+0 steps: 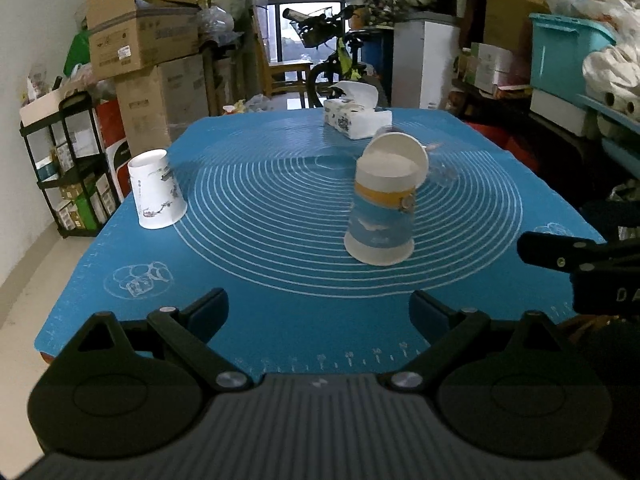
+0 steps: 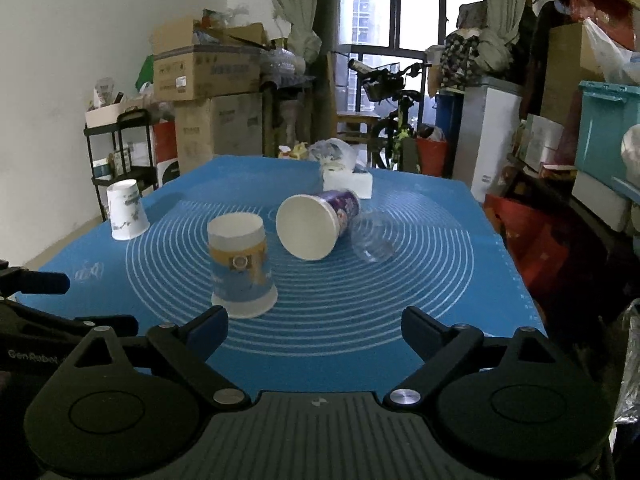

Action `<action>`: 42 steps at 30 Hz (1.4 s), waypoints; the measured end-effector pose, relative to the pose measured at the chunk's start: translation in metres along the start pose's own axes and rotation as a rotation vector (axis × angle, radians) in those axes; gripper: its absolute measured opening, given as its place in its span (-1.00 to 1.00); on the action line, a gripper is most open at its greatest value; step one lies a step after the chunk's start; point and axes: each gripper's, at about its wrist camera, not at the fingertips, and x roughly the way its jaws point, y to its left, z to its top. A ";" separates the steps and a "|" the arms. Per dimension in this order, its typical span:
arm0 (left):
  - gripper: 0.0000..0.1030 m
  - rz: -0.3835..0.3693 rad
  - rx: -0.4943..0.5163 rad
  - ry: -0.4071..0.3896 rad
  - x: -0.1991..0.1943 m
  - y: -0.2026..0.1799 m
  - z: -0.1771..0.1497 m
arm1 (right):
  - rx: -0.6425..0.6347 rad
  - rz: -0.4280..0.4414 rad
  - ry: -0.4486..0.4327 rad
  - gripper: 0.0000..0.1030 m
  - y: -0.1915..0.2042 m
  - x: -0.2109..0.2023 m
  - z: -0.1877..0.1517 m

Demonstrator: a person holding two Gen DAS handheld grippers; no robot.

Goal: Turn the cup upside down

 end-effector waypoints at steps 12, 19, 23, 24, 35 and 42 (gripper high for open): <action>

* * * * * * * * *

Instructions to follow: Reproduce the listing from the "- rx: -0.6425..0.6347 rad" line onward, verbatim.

Solution to this exercise:
  - rx: -0.6425..0.6347 rad
  - rz: -0.4280..0.4414 rad
  - ry: -0.4486..0.4327 rad
  - gripper: 0.0000..0.1030 m
  - y: -0.1915..0.2042 m
  - x: -0.2109..0.2023 m
  - z: -0.1877..0.1517 m

Demonstrator: a person holding two Gen DAS handheld grippers; no robot.

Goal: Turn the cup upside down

 end-effector waypoints at steps 12, 19, 23, 24, 35 and 42 (gripper high for open): <action>

No more output is expected for this exercise.